O Palácio do Planalto distribuiu a partidos da base aliada no Poder Legislativo uma espécie de ranking dos governos estaduais e municipais que apresentam o maior número de mortes e casos do novo coronavírus. Produzido pela Secretaria de Governo com dados do Ministério da Saúde, o documento associa a contaminação pela doença a governadores e prefeitos, muitos deles adversários do presidente Jair Bolsonaro (sem partido). A planilha utiliza informações divulgadas no sábado (8) sobre o alastramento da doença no país, conforme matéria da “Folha de S. Paulo”.

O ranking dos Estados com maior número de novos casos, por exemplo, é liderado pelos governadores de São Paulo, João Doria (PSDB), do Rio Grande do Sul, Eduardo Leite (PSDB) e da Bahia, Rui Costa (PT). O governador de São Paulo também é citado na dianteirados Estados que tiveram maior número de mortes no sábado. Ele é seguido pelo governador de Minas Gerais, Romeu Zema (Novo). Segundo auxiliares presidenciais, o documento foi distribuído na tentativa de municiar deputados aliados contra governadores e prefeitos que têm criticado a gestão da crise sanitária pelo governo federal.
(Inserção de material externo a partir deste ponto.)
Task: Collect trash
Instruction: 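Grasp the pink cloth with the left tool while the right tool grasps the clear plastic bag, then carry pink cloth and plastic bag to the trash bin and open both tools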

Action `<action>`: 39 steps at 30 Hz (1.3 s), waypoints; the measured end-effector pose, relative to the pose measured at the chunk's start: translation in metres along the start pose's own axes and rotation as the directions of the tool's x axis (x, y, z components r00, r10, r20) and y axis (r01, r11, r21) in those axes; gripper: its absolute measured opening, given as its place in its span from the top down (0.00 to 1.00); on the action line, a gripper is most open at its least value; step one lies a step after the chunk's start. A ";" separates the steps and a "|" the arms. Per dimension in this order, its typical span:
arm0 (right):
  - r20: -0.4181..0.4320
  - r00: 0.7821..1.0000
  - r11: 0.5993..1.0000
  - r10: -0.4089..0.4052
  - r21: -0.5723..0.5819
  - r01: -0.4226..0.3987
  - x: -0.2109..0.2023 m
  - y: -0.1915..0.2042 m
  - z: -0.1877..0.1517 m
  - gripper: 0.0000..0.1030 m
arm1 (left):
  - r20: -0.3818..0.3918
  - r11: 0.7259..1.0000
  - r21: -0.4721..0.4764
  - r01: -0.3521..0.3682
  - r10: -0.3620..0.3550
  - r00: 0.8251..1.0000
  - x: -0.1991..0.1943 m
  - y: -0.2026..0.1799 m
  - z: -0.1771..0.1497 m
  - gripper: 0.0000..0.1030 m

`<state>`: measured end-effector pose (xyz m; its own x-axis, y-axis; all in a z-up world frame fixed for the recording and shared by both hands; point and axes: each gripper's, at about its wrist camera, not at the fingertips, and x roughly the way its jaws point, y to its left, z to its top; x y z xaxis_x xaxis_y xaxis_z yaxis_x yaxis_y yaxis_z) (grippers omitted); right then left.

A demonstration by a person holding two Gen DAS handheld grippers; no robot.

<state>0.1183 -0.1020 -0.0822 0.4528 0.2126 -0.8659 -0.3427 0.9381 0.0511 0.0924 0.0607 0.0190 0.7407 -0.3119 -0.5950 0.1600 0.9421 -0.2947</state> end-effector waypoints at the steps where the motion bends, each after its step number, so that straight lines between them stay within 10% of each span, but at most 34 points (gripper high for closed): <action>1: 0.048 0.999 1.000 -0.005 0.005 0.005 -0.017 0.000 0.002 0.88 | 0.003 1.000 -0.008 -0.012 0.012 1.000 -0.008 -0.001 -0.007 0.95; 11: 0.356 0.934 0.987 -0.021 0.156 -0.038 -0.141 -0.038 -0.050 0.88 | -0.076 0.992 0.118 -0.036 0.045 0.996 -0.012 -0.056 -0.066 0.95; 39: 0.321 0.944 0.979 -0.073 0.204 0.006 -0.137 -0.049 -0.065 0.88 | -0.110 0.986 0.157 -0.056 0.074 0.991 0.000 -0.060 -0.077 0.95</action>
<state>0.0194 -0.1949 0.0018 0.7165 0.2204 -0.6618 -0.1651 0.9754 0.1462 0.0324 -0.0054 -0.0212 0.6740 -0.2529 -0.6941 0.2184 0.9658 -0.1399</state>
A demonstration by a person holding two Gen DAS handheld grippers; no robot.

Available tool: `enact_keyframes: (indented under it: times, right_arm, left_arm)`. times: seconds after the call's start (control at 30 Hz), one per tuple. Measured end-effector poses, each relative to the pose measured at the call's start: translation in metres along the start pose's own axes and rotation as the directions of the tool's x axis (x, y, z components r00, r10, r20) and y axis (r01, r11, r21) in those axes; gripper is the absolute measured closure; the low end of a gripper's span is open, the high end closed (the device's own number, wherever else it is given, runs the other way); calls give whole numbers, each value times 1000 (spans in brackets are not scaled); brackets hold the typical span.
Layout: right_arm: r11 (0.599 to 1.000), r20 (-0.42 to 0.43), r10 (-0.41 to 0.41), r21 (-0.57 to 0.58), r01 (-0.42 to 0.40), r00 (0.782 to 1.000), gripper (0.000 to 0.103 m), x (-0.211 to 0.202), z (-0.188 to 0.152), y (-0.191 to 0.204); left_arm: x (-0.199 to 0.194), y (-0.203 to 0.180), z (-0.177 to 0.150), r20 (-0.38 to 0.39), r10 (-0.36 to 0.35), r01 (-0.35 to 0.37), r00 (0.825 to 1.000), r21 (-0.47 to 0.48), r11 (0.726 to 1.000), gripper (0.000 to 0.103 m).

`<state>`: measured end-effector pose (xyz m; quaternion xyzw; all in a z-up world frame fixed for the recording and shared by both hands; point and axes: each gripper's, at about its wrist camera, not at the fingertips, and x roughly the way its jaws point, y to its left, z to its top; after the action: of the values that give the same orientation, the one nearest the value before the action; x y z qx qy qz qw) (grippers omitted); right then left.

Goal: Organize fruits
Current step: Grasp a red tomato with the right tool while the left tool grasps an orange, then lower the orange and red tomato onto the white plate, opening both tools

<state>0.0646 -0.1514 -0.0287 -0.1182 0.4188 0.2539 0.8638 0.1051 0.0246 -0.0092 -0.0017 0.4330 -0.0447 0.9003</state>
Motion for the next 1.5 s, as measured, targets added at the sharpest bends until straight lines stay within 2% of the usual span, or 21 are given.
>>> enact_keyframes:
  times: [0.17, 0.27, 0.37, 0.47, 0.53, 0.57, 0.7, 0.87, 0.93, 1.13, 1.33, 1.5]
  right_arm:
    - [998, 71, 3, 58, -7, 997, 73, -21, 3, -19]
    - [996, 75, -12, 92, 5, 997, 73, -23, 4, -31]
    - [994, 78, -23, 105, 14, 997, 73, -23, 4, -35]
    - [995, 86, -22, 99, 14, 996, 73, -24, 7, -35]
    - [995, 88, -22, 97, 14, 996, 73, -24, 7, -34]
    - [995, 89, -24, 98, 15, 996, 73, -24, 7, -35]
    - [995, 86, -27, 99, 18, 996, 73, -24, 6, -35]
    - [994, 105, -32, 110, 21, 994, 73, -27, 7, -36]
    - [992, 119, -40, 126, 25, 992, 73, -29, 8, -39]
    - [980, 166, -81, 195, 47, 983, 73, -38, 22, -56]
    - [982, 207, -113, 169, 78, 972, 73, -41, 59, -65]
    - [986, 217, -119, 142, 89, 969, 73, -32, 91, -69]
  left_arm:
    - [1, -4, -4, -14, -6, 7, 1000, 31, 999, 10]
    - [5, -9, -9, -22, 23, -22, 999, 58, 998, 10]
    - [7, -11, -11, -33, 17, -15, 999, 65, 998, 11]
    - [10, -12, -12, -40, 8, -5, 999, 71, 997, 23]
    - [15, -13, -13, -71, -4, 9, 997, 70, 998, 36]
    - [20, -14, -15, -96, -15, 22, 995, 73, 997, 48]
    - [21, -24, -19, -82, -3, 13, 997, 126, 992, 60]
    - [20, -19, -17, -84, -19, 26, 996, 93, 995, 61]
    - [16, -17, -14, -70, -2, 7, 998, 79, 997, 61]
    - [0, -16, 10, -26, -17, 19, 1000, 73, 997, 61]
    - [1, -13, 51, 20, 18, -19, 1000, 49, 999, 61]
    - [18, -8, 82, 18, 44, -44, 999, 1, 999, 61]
No ranking de municípios com o maior número de casos, o documento faz referência aos prefeitos de São Paulo, Bruno Covas (PSDB), Rio de Janeiro, Marcelo Crivella (Republicanos) e de Salvador, ACM Neto (DEM).
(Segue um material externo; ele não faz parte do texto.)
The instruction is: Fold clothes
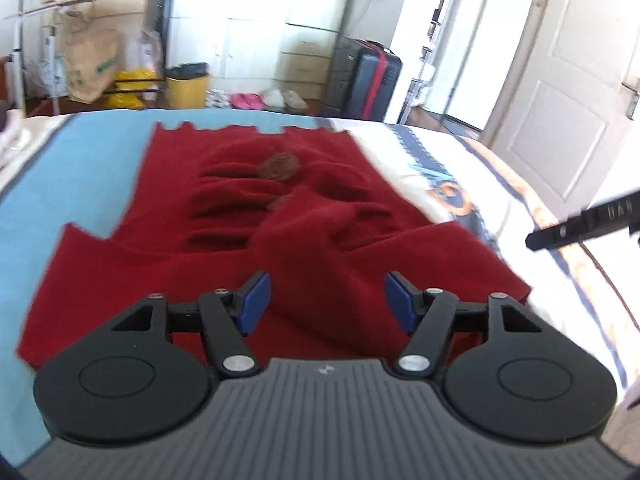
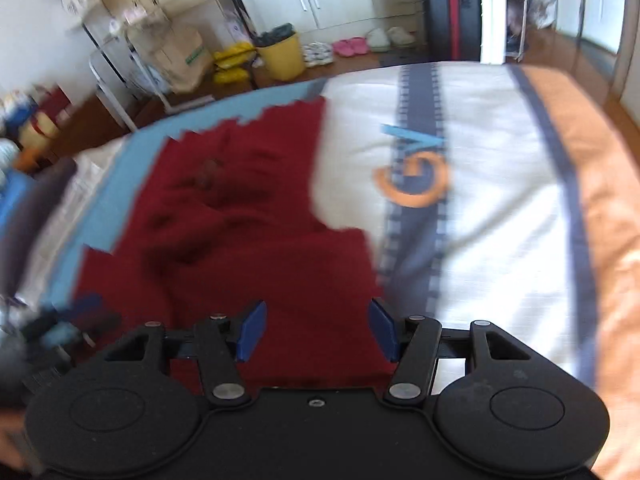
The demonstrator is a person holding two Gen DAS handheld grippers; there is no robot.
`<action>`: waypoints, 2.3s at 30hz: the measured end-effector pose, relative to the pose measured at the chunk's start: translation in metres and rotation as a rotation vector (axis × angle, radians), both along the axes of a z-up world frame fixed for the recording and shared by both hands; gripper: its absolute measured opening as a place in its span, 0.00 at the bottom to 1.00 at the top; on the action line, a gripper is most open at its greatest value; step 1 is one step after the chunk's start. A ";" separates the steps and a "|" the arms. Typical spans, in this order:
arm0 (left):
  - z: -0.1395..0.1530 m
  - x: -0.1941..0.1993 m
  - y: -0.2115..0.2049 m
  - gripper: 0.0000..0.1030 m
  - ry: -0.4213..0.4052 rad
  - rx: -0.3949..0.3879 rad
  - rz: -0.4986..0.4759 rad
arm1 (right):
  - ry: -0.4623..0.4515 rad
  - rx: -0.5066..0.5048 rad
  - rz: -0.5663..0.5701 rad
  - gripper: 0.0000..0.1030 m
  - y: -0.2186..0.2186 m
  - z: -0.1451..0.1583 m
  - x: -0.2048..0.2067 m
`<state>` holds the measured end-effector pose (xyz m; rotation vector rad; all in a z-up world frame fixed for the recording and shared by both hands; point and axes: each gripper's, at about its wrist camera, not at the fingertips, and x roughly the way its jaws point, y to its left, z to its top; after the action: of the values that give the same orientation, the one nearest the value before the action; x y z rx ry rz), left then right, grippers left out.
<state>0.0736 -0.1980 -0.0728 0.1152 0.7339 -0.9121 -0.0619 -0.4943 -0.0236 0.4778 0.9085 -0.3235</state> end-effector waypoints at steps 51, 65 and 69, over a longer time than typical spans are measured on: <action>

Em nota oficial, a Secretaria de Governo, responsável pela articulação política, disse que o documento tem o objetivo de “monitorar a disseminação da Covid-19 nos entes federativos para auxiliar na articulação do governo federal”. E ressalta: “O documento em questão foi criado para contribuir internamente na gestão de curto prazo de como a pandemia está se comportando nos Estados e municípios. Os dados apresentados são todos públicos e retirados do site do Ministério da Saúde”. O Brasil superou 100 mil mortes pela Covid-19 e, ontem, o governador João Doria, em entrevista à imprensa, frisou que a marca só foi alcançada porque “houve desprezo pela ciência”. Doria afirmou: “Especialistas reconhecem hoje que o desprezo pela ciência, pela saúde e pela vida, e o desprezo por essa pandemia, lamentavelmente contribuiu para que chegássemos a 3 milhões de casos e 100 mil mortes, o segundo pior índice do planeta”.
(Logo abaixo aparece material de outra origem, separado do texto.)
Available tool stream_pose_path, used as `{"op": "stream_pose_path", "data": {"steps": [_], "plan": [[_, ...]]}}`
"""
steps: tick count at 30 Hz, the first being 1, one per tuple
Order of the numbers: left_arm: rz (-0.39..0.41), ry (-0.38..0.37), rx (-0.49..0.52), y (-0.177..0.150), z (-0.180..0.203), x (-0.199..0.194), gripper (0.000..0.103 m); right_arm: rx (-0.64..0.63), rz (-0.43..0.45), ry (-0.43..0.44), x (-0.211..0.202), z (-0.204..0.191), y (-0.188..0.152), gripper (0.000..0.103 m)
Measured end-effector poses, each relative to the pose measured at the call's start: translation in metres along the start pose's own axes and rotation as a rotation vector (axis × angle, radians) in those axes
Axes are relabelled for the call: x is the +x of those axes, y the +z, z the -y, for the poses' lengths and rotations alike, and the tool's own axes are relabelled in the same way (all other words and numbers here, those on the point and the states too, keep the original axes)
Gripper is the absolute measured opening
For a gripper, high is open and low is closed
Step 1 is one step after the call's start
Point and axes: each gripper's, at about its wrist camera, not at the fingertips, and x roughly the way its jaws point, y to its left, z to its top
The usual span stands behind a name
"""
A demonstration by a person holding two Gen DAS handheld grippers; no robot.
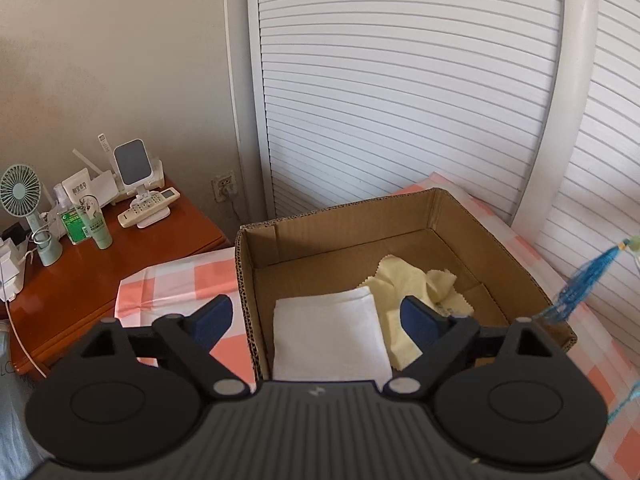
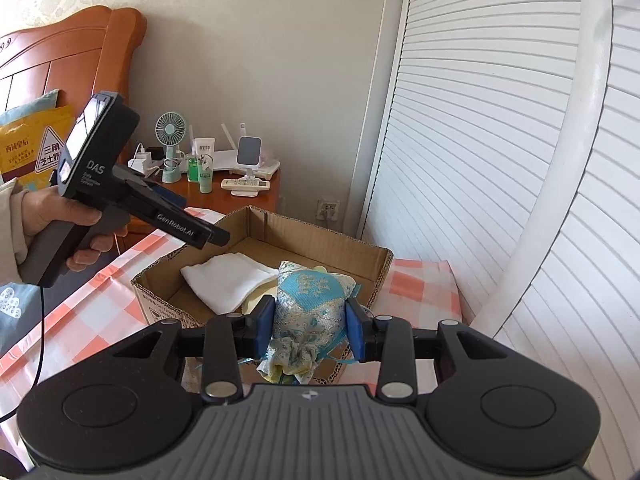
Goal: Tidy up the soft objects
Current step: 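Lower the blue floral sachet into the box and open the right gripper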
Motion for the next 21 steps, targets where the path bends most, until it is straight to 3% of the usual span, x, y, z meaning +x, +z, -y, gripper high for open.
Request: {"op": "stream_pose_path", "data": {"steps": [7, 11, 15, 21], "plan": [[0.009, -0.008, -0.017, -0.042, 0.014, -0.055, 0.099, -0.011, -0.009, 0.007, 0.02, -0.004, 0.016, 0.042], [0.025, 0.04, 0.002, -0.071, 0.028, -0.082, 0.1, -0.006, -0.012, 0.013, 0.039, -0.001, 0.031, 0.042], [0.024, 0.092, -0.036, -0.094, 0.033, -0.096, 0.101, 0.001, -0.025, 0.01, 0.065, 0.005, 0.049, 0.042], [-0.029, 0.087, -0.113, -0.121, 0.03, -0.099, 0.1, 0.019, -0.077, 0.003, 0.114, 0.013, 0.068, 0.042]]}}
Doria aproveitou para falar diretamente a Bolsonaro. Ele acusou o presidente de ter sido omisso e “negativista” em relação à pandemia do novo coronavírus. “Continua minimizando os efeitos dessa pandemia, a maior crise de saúde da história do país”, acrescentou. E mais: “Presidente Bolsonaro, não era uma gripezinha”. Na segunda-feira, o Brasil registrou 721 mortes de infectados e 20.730 novos casos da doença. O país acumula 101.857 óbitos e mais de 3 milhões de infectados na pandemia do novo coronavírus. Os dados são fruto de colaboração inédita entre a “Folha”, UOL, O Estado de S. Paulo, Extra, O Globo e G1 para reunir e divulgar os números relativos à pandemia do novo coronavírus. As informações são coletadas diretamente com as Secretarias de Saúde estaduais. O balanço é fechado diariamente às 20h.

Um levantamento realizado pelo portal G1 e divulgado ontem mostra que o Estado de Minas Gerais, governado por Romeu Zema, foi o que menos investiu proporcionalmente em Saúde. Segundo reportagem de Patrícia Fiuza, o comparativo foi feito com base no percentual da Receita Corrente Líquida gasto em Ações e Serviços Públicos em Saúde. Em Minas Gerais, apenas 7,7% dessa receita foi destinada à Saúde. Em uma situação próxima está o Rio de Janeiro, governado por Wilson Witzel (PSC), que destinou apenas 8,1%. O deputado federal Rogério Correa (PT-MG) cobrou o governador. “Explica essa, Zema! Minas Gerais é o Estado que menos investiu em Saúde durante a pandemia. Ainda tem coragem de dizer que a situação no Estado está controlada”, criticou.